- DATA RECORDS

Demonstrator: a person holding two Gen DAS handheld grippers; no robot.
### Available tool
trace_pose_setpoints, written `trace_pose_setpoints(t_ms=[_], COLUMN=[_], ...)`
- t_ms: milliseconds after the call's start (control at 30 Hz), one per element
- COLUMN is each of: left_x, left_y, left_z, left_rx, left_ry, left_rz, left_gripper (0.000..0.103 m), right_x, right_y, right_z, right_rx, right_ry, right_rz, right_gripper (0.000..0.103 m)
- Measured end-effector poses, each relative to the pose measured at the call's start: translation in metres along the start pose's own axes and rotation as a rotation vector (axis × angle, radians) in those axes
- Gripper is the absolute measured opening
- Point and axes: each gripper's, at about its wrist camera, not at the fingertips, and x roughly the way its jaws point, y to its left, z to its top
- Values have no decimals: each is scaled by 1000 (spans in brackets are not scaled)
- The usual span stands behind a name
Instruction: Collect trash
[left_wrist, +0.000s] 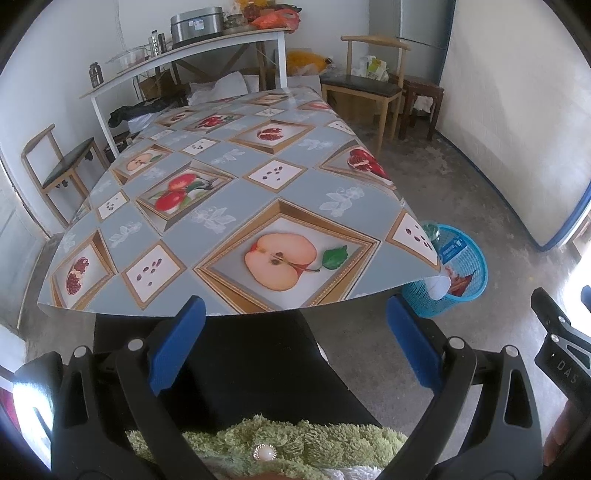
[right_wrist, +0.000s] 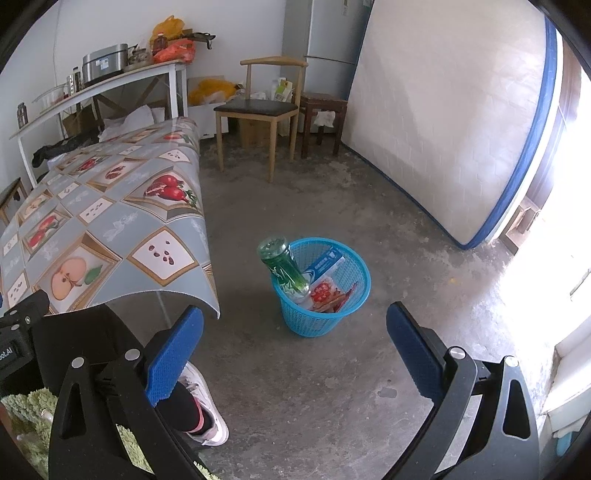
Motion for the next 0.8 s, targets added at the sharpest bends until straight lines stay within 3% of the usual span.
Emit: trace_pose_setpoints(t_ms=[800], left_x=[-5], left_y=[7], left_z=[5], left_rx=[-32], left_ry=[-12], left_rz=[20], left_gripper=[94], right_x=[-1], right_y=[4], right_z=[5], right_rx=[-2], right_ry=[-5], right_rz=[5], right_gripper=[97])
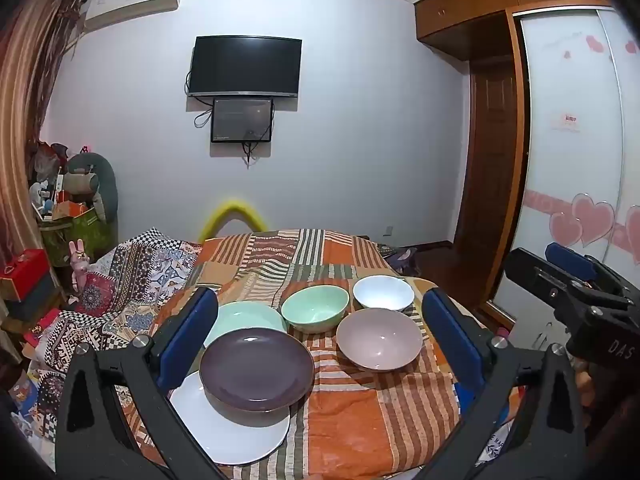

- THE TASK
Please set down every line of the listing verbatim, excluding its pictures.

- RESPONSE TO THIS TASK
Demonstrator: a person holding two Gen DAS handheld grippers; no robot.
### Available tool
trace_pose_setpoints, written `trace_pose_setpoints(t_ms=[_], COLUMN=[_], ...)`
- t_ms: milliseconds after the call's start (control at 30 Hz), one per element
- COLUMN is each of: left_x, left_y, left_z, left_rx, left_ry, left_rz, left_gripper (0.000..0.103 m), right_x, right_y, right_z, right_rx, right_ry, right_rz, right_gripper (0.000..0.103 m)
- Measured end-effector poses, each relative to the pose measured at the call's start: translation in metres along the start pose's own axes and rotation as a rotation vector (axis × angle, radians) in those axes
- Gripper is the absolute measured opening
- Point and axes: each gripper's, at about its wrist camera, not at the fingertips, and x roughly the way its jaws point, y to its left, z to its top
- Values have no decimals: each is scaled by 1000 (spans in brackets are not scaled)
- The usual span stands behind a name
Instruction: Collect trash
[left_wrist, +0.000s] 
[right_wrist, +0.000s] 
Motion for the next 0.8 s, targets added at the sharpest bends until straight lines stay within 3% of the usual span.
Emit: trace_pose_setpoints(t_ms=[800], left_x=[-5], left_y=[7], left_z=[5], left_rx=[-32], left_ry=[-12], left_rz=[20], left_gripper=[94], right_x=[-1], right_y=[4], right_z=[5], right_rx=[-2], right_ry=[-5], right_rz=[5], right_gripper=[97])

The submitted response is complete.